In particular, this helps prevent accidentally depending on ICU conversion code by passing a string literal into an API with a const UnicodeString & parameter.

Stable
ICU 49

Definition at line 170 of file unistr.h.

◆ UNISTR_OBJECT_SIZE

#define UNISTR_OBJECT_SIZE   64

Desired sizeof(UnicodeString) in bytes.

It should be a multiple of sizeof(pointer) to avoid unusable space for padding. The object size may want to be a multiple of 16 bytes, which is a common granularity for heap allocation.

Any space inside the object beyond sizeof(vtable pointer) + 2 is available for storing short strings inside the object. The bigger the object, the longer a string that can be stored inside the object, without additional heap allocation.
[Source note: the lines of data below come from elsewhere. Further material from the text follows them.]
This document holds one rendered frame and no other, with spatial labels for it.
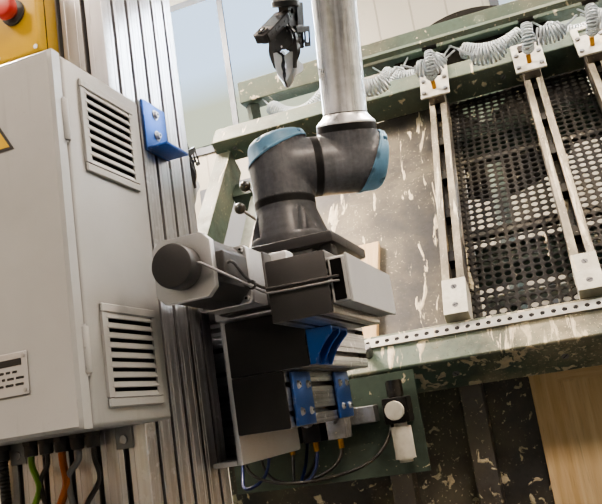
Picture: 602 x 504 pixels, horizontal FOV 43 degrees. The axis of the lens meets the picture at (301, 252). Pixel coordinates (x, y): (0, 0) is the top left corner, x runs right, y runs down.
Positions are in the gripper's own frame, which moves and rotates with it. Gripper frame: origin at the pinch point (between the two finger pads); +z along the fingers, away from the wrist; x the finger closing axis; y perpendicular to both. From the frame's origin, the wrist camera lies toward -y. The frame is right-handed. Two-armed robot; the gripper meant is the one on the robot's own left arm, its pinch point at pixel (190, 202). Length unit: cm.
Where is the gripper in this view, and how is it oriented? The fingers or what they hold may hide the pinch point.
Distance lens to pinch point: 214.6
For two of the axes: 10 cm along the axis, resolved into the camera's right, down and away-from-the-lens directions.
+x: -9.2, 2.1, 3.2
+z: 3.0, 9.2, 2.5
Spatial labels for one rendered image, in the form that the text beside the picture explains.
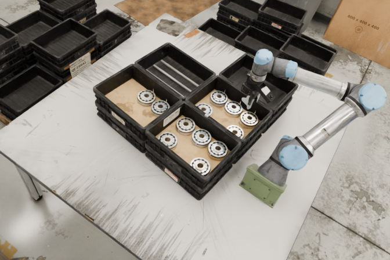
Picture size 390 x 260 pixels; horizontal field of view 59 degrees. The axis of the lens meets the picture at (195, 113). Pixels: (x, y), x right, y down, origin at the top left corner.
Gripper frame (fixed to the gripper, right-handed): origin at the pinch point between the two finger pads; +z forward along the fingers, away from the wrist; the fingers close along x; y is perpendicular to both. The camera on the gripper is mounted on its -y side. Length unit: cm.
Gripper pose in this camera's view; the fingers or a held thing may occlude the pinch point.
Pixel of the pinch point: (252, 105)
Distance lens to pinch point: 182.6
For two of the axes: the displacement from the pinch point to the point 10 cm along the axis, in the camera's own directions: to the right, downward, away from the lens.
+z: -0.6, 6.0, 8.0
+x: -6.7, 5.7, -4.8
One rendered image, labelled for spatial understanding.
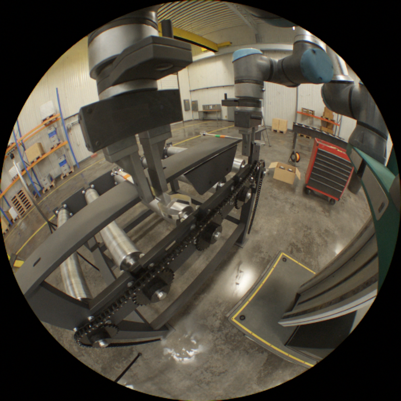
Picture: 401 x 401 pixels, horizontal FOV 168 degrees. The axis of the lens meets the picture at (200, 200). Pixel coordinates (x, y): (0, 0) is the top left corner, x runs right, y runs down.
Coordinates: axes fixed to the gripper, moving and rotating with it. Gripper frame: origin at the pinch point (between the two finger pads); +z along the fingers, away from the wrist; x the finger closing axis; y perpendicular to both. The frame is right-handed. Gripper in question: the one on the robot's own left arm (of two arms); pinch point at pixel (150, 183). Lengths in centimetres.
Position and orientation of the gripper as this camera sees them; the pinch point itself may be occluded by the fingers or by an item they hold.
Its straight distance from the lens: 21.6
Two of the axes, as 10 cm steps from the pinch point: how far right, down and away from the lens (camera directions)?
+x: -6.2, 5.3, -5.7
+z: 0.8, 7.7, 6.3
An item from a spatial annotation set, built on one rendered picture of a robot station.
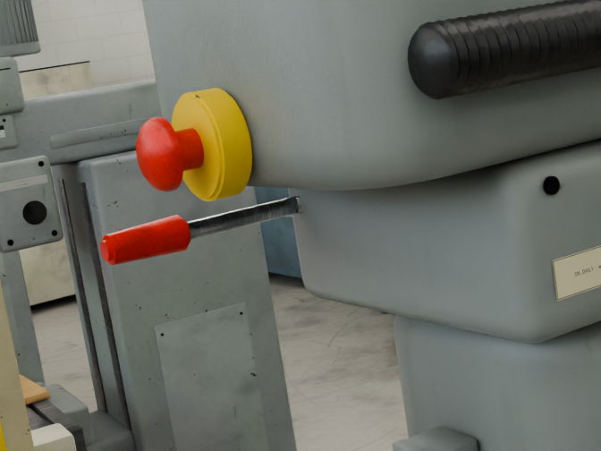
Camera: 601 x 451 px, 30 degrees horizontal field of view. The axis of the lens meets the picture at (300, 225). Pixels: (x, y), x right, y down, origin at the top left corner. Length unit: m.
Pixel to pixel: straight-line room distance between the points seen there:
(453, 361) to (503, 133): 0.20
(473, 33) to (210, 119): 0.16
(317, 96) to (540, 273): 0.15
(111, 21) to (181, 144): 9.73
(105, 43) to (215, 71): 9.67
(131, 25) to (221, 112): 9.81
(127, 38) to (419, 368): 9.68
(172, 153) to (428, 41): 0.16
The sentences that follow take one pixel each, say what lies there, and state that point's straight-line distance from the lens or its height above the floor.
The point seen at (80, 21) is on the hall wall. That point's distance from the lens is 10.23.
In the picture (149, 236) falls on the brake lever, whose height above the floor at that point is 1.70.
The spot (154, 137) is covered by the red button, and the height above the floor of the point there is 1.77.
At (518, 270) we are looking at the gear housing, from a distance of 0.60.
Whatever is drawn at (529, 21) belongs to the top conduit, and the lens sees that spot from 0.53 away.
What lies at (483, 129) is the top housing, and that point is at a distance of 0.55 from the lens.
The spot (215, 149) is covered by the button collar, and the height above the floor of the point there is 1.76.
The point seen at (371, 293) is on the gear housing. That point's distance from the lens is 0.71.
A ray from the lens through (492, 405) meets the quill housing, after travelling 0.70.
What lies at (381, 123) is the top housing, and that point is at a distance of 0.53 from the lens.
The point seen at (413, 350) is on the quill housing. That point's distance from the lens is 0.75.
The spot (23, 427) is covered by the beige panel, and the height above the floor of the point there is 1.11.
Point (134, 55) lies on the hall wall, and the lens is 10.38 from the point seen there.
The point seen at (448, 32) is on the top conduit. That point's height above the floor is 1.80.
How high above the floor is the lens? 1.81
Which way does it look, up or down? 9 degrees down
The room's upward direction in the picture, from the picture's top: 9 degrees counter-clockwise
Depending on a platform's pointer size, pointer alignment requirements, and struct padding, the compiler will usually round up sizeof(UnicodeString) to 4 * sizeof(pointer) (or 3 * sizeof(pointer) for P128 data models), to hold the fields for heap-allocated strings. Such a minimum size also ensures that the object is easily large enough to hold at least 2 char16_ts, for one supplementary code point (U16_MAX_LENGTH).

sizeof(UnicodeString) >= 48 should work for all known platforms.
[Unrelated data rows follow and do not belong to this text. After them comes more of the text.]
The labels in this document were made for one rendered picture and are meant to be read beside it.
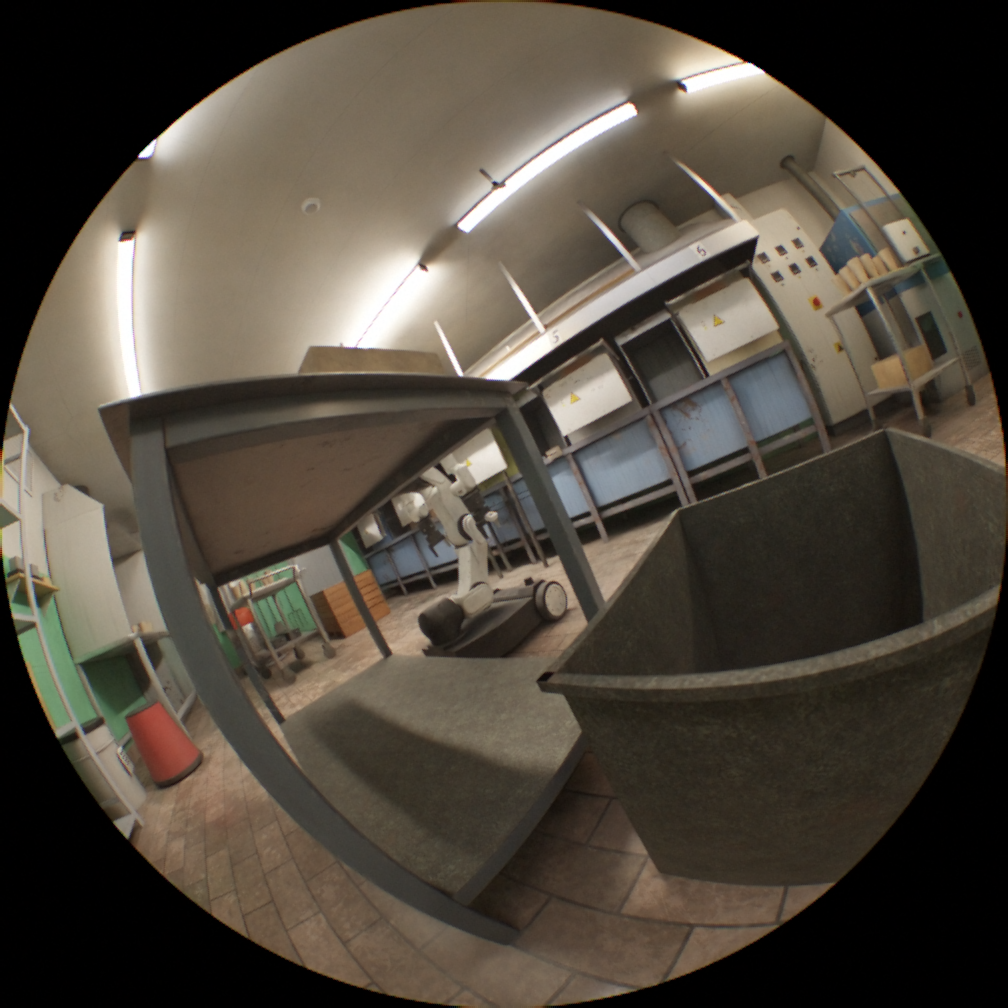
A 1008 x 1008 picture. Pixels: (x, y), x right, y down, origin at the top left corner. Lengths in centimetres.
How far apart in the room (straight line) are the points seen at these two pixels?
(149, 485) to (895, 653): 50
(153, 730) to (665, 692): 233
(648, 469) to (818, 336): 202
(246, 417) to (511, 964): 84
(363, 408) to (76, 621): 304
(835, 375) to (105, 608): 588
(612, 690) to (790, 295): 322
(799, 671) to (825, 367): 308
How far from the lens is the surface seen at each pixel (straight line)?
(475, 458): 301
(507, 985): 69
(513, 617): 148
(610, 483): 263
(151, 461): 35
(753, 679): 18
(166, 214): 208
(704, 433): 248
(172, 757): 234
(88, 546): 321
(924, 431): 233
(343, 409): 40
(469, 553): 160
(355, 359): 46
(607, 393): 239
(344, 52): 187
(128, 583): 459
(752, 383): 253
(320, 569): 568
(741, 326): 240
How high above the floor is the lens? 63
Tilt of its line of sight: level
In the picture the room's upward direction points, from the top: 25 degrees counter-clockwise
For example, on a 64-bit machine where sizeof(vtable pointer) is 8, sizeof(UnicodeString) = 64 would leave space for (64 - sizeof(vtable pointer) - 2) / U_SIZEOF_UCHAR = (64 - 8 - 2) / 2 = 27 char16_ts stored inside the object.

The minimum object size on a 64-bit machine would be 4 * sizeof(pointer) = 4 * 8 = 32 bytes, and the internal buffer would hold up to 11 char16_ts in that case.

See also
U16_MAX_LENGTH
Stable
ICU 56

Definition at line 208 of file unistr.h.

◆ US_INV

#define US_INV   icu::UnicodeString::kInvariant

Constant to be used in the UnicodeString(char *, int32_t, EInvariant) constructor which constructs a Unicode string from an invariant-character char * string.
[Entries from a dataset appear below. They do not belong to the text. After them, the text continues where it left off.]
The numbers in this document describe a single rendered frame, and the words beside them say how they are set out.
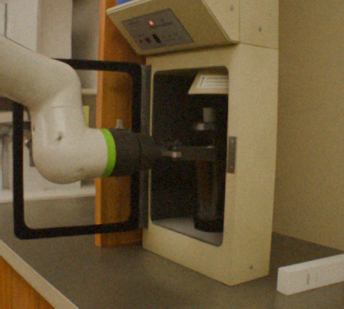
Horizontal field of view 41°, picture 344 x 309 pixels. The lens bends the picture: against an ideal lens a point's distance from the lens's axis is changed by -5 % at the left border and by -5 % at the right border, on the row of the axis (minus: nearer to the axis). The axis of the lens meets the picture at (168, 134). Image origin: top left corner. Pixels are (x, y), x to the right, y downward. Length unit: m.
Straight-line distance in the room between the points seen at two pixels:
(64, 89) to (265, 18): 0.41
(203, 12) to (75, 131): 0.31
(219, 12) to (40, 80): 0.34
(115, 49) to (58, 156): 0.43
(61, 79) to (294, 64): 0.73
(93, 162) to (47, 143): 0.09
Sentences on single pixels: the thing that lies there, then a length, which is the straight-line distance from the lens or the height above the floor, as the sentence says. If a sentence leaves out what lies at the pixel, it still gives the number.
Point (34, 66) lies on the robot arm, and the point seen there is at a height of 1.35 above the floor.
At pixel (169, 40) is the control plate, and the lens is 1.00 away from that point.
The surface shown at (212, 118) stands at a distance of 1.03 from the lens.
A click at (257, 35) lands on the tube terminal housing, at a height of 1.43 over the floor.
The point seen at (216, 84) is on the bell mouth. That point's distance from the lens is 0.99.
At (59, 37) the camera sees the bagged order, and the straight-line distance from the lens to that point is 2.21.
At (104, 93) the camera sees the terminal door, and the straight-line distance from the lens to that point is 1.09.
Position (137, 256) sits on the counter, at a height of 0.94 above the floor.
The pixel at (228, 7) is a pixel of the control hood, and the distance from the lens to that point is 0.89.
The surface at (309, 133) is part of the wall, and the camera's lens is 1.32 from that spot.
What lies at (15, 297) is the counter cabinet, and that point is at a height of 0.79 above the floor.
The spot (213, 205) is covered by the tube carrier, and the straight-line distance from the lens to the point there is 1.04.
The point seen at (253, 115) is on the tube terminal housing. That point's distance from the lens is 0.92.
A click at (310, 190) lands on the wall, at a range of 1.33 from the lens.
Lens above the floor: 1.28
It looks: 3 degrees down
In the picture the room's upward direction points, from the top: 1 degrees clockwise
About invariant characters see utypes.h. This constructor has no runtime dependency on conversion code and is therefore recommended over ones taking a charset name string (where the empty string "" indicates invariant-character conversion).

Stable
ICU 3.2

Definition at line 98 of file unistr.h.

Typedef Documentation

◆ UStringCaseMapper

typedef int32_t UStringCaseMapper(int32_t caseLocale, uint32_t options, icu::BreakIterator *iter, char16_t *dest, int32_t destCapacity, const char16_t *src, int32_t srcLength, icu::Edits *edits, UErrorCode &errorCode)

Internal string case mapping function type.

All error checking must be done. src and dest must not overlap.

Internal
Do not use. This API is for internal use only.

Definition at line 71 of file unistr.h.